Las medidas de seguridad comienzan antes de despegar de Barcelona. El autobús que nos lleva desde la terminal aérea hasta el avión de Iberia se detiene al alcanzar su destino, pero no nos permiten bajar. Nuestro equipaje aguarda en el suelo, sobre la pista, alineado en fila entre la escalerilla de acceso y la cola de la aeronave, custodiado por guardias civiles y por unos mozos de carga de aspecto poco habitual. Nos dicen que hay que bajar del autobús de uno en uno y señalar, tocándolo con la mano, el equipaje de cada cual; entonces los mozos lo llevarán a la bodega de carga y el propietario podrá subir al avión, repitiendo la operación hasta que todos los pasajeros hayan identificado su equipaje y subido al aparato.
Alguien pregunta, creyendo hacer un chiste, qué pasaría si al hacer recuento faltara alguna maleta. La respuesta de la azafata nos deja helados. “Si pasara eso, se trataría simplemente de una incidencia normal. El problema sería si sobrara una, porque entonces el vuelo no saldría y todo el mundo tendría que ir a la comisaría del aeropuerto”. Naturalmente, si sobrara una maleta significaría que alguien habría facturado ese bulto y luego no había subido al avión… la imaginación y el miedo son libres para imaginar los motivos.
Cuando llegamos a Tel Aviv me doy cuenta de que esto ha sido sólo el aperitivo en materia de seguridad. A la muchacha que examina mis documentos en el control de pasaportes no le gustan nada los sellos de Cuba y Rusia que exhibe el mío, y comienza a hacerme preguntas en un inglés macarrónico, mientras la fila de viajeros que aguardan detrás va engrosándose. Al parecer, a la chica le inquieta especialmente el hecho de que yo viaje solo y no embutido en el típico grupo de turistas o peregrinos. Al cabo de un buen rato llega una mujer de cierta edad y aires de jefa, y con un movimiento de cabeza le indica que me deje en paz.

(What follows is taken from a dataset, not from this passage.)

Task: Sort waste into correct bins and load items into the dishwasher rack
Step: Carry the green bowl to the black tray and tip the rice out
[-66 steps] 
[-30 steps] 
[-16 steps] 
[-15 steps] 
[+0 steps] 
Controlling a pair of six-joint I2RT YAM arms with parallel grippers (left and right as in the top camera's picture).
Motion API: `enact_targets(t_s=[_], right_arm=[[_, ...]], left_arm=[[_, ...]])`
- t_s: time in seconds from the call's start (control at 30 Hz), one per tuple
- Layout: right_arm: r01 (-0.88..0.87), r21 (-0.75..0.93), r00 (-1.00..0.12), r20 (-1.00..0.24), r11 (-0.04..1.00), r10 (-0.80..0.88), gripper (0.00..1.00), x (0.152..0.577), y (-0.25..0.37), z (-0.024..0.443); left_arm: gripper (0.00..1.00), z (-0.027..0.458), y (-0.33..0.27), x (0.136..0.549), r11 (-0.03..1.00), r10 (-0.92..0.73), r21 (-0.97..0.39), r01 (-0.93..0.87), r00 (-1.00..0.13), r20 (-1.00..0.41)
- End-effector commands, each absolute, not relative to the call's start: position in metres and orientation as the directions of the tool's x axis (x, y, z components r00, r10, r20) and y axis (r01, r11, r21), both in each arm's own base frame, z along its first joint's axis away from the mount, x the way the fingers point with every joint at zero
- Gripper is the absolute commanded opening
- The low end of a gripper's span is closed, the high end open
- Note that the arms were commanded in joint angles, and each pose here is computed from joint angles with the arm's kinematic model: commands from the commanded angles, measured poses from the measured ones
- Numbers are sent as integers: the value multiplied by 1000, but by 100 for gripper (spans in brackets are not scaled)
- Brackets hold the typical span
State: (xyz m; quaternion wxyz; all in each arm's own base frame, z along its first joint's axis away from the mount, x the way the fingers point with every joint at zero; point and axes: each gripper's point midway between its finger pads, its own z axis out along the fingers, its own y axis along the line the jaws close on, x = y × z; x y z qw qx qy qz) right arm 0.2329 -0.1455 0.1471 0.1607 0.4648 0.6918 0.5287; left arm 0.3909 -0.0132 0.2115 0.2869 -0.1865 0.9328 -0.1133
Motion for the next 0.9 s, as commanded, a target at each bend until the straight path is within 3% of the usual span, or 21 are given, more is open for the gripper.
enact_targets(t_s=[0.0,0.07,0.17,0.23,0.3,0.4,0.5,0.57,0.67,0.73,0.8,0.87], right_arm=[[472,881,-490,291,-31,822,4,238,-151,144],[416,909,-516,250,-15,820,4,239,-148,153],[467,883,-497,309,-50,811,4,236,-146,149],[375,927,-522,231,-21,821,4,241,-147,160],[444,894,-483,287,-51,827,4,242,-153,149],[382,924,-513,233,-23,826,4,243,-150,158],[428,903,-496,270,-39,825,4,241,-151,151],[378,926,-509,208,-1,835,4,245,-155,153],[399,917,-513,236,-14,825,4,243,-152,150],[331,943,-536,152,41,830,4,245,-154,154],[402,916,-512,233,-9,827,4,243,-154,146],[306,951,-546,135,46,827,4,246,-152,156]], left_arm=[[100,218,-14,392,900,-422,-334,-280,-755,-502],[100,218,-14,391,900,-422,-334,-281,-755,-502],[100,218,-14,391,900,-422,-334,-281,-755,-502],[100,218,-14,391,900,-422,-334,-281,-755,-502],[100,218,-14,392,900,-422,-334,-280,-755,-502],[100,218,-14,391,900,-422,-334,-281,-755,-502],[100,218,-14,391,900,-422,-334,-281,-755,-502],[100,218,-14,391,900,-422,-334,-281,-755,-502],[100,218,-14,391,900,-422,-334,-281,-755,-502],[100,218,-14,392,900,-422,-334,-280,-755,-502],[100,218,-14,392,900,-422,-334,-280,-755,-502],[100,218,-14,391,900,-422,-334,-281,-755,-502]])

Recojo mi equipaje, y salgo disparado a buscar un taxi. El taxista judío que me lleva a mi hotel conduce como si pilotara un Fórmula 1 o le persiguiera Arafat en persona. Las calles están casi desiertas, a pesar de que aún es temprano y apenas comienza a oscurecer. De repente caigo en la cuenta del por qué de tantas prisas: comienza el sabbath y mi taxista quiere acabar la carrera cuanto antes para irse a su casa. Bendito sea Dios.
En el hotel siguen las sorpresas en materia de seguridad. Apenas digo mi nombre, el recepcionista, un amable judío etíope, mira debajo del mostrador (¿quizá tiene una foto mía allí?) y asiente sonriendo. Luego me hace firmar el formulario de costumbre y me da la llave de mi habitación, sin ni siquiera pedirme el pasaporte o cualquier otro documento; me quedo con la impresión de que me estaban esperando.
La última sorpresa del día viene cuando saco las cosas de mi bolsa de viaje (cerrada con cremalleras, sin candados), que facturé en el aeropuerto barcelonés. A pesar de que dentro de la bolsa todo sigue plegado y ordenado tal como lo puse en Barcelona, en el fondo hay pegada una especie de etiqueta blanca diminuta con algunas palabras escritas en hebreo; obviamente sacaron el contenido de la bolsa y luego lo volvieron meter, dejándolo todo tal como lo encontraron.